***** PROVIDED DATA

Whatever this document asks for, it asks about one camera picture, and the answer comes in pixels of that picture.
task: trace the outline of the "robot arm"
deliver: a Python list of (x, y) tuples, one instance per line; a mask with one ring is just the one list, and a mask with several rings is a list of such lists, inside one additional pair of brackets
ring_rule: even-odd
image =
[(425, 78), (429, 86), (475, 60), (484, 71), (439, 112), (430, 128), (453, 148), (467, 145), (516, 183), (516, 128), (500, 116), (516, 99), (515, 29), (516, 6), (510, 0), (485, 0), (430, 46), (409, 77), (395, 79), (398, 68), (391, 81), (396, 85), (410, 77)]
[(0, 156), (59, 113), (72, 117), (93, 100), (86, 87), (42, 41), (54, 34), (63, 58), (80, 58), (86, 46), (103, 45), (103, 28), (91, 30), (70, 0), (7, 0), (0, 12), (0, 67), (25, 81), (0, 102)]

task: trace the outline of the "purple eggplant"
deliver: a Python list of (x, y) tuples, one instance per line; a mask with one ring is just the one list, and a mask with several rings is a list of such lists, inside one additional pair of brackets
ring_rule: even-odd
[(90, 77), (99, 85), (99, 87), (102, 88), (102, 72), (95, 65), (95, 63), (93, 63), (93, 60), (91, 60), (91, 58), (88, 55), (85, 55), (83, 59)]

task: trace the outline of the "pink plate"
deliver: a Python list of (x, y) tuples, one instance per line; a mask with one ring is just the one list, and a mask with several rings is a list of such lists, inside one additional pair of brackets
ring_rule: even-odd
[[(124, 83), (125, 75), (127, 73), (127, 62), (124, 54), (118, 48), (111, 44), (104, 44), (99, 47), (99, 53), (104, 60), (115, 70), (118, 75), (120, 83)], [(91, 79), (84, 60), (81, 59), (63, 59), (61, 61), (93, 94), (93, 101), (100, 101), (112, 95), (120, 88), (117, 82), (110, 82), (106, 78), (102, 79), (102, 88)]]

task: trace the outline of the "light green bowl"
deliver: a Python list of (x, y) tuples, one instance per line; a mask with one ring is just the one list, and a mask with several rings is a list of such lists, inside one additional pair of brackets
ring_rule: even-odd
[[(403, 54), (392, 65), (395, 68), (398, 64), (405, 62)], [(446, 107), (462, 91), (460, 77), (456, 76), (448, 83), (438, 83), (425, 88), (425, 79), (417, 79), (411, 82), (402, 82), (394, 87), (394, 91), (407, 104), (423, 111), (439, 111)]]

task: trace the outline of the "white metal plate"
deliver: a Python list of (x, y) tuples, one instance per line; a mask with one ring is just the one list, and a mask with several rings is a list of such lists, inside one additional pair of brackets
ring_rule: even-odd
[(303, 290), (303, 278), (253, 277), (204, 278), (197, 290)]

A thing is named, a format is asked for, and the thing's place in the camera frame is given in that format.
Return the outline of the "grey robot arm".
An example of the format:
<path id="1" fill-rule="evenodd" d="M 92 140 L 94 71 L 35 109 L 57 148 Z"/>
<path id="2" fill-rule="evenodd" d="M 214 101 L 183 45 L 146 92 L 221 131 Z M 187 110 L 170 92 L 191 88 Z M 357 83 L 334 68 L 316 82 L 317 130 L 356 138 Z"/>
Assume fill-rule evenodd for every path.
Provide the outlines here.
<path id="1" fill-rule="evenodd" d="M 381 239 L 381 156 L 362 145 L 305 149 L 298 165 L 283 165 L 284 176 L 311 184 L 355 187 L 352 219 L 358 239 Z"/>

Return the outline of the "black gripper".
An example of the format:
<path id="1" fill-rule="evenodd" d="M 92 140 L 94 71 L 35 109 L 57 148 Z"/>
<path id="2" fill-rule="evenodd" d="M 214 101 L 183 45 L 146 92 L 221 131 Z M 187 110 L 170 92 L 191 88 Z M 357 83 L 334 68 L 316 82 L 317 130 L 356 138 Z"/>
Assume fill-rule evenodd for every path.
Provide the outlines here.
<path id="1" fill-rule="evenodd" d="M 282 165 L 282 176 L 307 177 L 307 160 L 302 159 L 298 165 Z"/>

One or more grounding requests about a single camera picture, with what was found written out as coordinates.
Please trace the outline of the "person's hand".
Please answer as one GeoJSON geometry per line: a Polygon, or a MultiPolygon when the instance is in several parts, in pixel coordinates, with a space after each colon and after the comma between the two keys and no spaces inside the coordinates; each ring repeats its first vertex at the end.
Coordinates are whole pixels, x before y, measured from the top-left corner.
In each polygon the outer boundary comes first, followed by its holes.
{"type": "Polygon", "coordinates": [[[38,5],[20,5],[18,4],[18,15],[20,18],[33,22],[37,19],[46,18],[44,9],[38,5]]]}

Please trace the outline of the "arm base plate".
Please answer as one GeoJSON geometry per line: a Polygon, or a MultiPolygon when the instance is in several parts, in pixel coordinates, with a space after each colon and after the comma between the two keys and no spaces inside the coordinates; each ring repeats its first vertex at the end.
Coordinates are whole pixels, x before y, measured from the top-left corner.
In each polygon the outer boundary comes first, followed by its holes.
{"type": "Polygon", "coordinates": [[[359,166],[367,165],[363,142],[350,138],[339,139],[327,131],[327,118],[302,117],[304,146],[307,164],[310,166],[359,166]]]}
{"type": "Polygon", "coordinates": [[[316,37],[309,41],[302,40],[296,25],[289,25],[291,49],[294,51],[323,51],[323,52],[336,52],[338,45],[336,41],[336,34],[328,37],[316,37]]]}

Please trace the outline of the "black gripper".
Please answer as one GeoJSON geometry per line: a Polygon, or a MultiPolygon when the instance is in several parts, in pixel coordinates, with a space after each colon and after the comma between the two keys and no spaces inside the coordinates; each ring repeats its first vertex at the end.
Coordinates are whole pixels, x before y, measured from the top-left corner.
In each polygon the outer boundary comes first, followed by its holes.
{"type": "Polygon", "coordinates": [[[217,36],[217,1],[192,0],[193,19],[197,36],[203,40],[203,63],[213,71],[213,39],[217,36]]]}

**********

**PROMPT:**
Say how many lines of these records hold the string "task", giving the number and no other words.

**FINAL ANSWER:**
5